Intumescent compositions are generally known in the art; when exposed to heat and fire and upon swelling they form a thick, relatively non-flammable insulating carbonaceous skeleton. The essential active components of such compositions include a carbon source which ultimately forms the insulating carbonaceous skeleton, a spumescent which affects the thickness or the swelling of the products formed upon burning and an acid catalyst, such as an acidic phosphoric acid compound, which initiates the intumescence reaction when exposed to heat. In the past, intumescent compositions have been applied as surface paints or other coatings onto substrates to reduce the flammability of the substrate and protect the substrate from damage due to intensified heat and flames.
Conventional intumescent paints and coatings generally comprise dispersions of a carbon source, a spumescent and an acid catalyst in combination with binders, thickeners, solvents, pigments and the like. Such coatings have proven only marginally effective in protecting the underlying substrate from fire damage, however, because the dispersed active intumescent components are relatively far apart, in molecular terms, from one another within the composition. Thus, there is needed some time for the transport and the internal mixing of said essential components which delays the intumescent reaction and prevents the immediate protection of the substrate.
Integrated polymer compositions, wherein all of the components needed for intumescence are provided within the polymer chain, have more recently been developed in the art. These compositions have proven more effective than the intumescent coatings described above, probably because the components necessary for intumescence are closely held together in the polymer chain and thus a short or no transport time at all is required for the initiation of the intumescence process.
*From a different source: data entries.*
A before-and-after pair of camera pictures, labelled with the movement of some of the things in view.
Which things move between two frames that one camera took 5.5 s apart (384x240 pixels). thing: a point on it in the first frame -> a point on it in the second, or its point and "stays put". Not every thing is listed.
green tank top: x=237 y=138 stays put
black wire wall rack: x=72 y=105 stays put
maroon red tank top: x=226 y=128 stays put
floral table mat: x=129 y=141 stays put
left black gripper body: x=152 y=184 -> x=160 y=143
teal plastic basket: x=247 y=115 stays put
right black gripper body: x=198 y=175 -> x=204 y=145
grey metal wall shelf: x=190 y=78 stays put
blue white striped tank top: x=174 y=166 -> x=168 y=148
As these polymer formulations offer the potential for added protection there is a need to further improve them and to provide methods of producing the same for effective use in a variety of industrial and commercial applications and to enable easy on-site application of the same.
Of particular interest are intumescent coatings which have been proposed and used as protective coatings for structural elements which separate compartments to prevent the passage of fire from one compartment to an adjacent one. Many fire walls or barriers previously used in construction, however, were either not treated with a protective intumescent coating, because such coatings were not known at the time of the construction, or were treated with inferior dispersion-type coatings that have lost effectiveness over time and weathering. Because of the restricted space in which such barriers are generally located, it is often difficult and expensive to replace such structural elements with newly coated barriers.
Thus, there is a need for effective intumescent coating compositions that can be easily applied to permanently affixed barriers, on-site and in a relatively short period of time. In addition, the resulting coating preferably should not release noxious fumes or otherwise require the use of dangerous solvents during application, since the barriers requiring coating are frequently in relatively compact and unventilated areas. A further preferred property of such a coating would be an absence of noxious or toxic fumes created upon undergoing the intumescence process, as such fumes are dangerous to persons in the vicinity of the fire.